The strains were grown separately on agar plates and then transferred to WC liquid medium (Guillard & Lorenzen, 1972) enriched with 50 mg L−1 glucose. Clonal cultures of all the strains were obtained from single colonies. Axenic cultures of Ochromonas sp. isolated always from Lake Shöhsee were maintained on suspensions of heat-killed P. putida MM1 (Corno & Jürgens, 2006). From these cultures, batches and semi-continuous experimental treatments were inoculated.
Batch culture experiment
Batch culture experiments were performed in order to compare the specific growth rates of the three selected bacterial strains. A set of three replicates for each monoculture was performed. The flasks (100 mL) were carried out on WC medium supplemented with 25.0 mg glucose L−1 as additional carbon source. A sample of 10 μL from the precultures described above was inoculated in each replicate obtaining three monocultural series of three replicates each. All cultures were incubated in the dark for 6 days on a rotary shaker at 15°C and sampled every 12 h.
Fed batch culture experiment
The relative competitiveness of the three bacterial strains was tested in semi-continuous cultures free from predators (the flagellate Ochromonas sp.) in treatments called ‘−GRAZ’ and, at the same time, in other cultures under grazing pressure (treatments ‘+GRAZ’). The bottles (250 mL each) were carried out on WC medium enriched with 2.5 or 25.0 mg glucose L−1 (treatments ‘−GLC’ and ‘+GLC’ respectively).
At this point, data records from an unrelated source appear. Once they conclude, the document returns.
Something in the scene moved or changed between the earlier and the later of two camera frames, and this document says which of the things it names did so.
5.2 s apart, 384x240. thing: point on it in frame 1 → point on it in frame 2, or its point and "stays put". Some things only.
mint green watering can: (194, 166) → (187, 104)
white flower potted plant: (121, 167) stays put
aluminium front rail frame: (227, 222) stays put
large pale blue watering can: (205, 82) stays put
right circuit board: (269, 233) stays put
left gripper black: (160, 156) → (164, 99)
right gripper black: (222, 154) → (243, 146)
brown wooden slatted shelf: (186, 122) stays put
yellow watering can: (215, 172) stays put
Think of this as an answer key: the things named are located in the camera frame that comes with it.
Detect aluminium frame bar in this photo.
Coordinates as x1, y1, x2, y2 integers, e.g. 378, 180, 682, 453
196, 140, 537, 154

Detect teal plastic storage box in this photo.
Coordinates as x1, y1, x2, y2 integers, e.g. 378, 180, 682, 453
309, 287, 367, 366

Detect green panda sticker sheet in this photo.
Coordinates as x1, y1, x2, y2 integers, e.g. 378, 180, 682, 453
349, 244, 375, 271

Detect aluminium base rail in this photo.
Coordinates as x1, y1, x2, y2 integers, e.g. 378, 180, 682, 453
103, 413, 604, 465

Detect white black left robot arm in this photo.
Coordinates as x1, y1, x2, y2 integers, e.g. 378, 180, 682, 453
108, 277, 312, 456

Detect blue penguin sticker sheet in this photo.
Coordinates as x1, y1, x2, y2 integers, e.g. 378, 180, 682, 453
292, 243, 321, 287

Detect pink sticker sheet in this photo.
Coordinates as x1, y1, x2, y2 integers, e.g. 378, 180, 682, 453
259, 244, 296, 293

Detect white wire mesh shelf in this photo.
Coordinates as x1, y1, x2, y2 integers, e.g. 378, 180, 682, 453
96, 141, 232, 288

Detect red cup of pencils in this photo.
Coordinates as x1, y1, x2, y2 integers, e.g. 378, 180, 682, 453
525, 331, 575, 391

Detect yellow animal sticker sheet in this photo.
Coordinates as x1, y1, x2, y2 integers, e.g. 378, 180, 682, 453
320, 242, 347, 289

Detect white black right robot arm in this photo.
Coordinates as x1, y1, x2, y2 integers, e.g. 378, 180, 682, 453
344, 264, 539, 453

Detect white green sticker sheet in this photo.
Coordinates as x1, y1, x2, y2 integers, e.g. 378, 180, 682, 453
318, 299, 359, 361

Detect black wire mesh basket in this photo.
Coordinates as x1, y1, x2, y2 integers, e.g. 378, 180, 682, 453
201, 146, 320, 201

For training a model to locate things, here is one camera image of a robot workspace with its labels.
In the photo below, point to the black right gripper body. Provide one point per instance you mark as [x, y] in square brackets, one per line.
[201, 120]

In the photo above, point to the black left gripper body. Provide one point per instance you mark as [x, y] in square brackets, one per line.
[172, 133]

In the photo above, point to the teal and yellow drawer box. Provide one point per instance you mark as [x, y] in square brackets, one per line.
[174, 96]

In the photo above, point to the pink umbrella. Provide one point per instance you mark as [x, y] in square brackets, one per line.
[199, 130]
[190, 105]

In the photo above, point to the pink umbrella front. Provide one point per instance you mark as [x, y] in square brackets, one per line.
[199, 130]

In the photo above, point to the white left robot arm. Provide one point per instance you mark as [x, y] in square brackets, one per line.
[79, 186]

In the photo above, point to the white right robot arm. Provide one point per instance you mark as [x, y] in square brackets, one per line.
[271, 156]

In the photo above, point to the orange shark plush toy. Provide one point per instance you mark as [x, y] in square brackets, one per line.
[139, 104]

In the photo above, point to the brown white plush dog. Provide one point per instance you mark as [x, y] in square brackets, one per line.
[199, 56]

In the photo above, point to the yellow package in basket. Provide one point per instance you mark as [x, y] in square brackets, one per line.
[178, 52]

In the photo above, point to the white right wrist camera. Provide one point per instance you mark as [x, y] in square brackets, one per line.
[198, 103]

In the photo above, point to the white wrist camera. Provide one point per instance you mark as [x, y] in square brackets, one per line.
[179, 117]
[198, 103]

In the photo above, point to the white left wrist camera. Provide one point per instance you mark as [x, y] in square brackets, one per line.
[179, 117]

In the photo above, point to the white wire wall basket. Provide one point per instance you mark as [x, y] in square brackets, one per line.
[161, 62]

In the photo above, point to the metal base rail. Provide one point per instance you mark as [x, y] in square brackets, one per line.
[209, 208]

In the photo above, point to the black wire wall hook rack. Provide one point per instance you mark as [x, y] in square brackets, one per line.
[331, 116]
Twelve cultures, three for each possible combination of treatments, were established. Every bottle was inoculated at day 0 with all bacterial strains to obtain an initial population of a total 3 × 106 bacteria mL−1 (1 × 106 bacteria mL−1 for each strain) in all the treatments. Where present, Ochromonas sp. concentration at day 0 was 500 cells mL−1. The experimental duration was 9 days, during which time the microbial assemblages were incubated in the dark at 15°C and shaken for 15 min every 2 h. Substrate was continuously provided from a reservoir with a dilution rate of 0.02 h−1 to maintain a relatively constant volume and compensate for daily sampling (Matz et al., 2002).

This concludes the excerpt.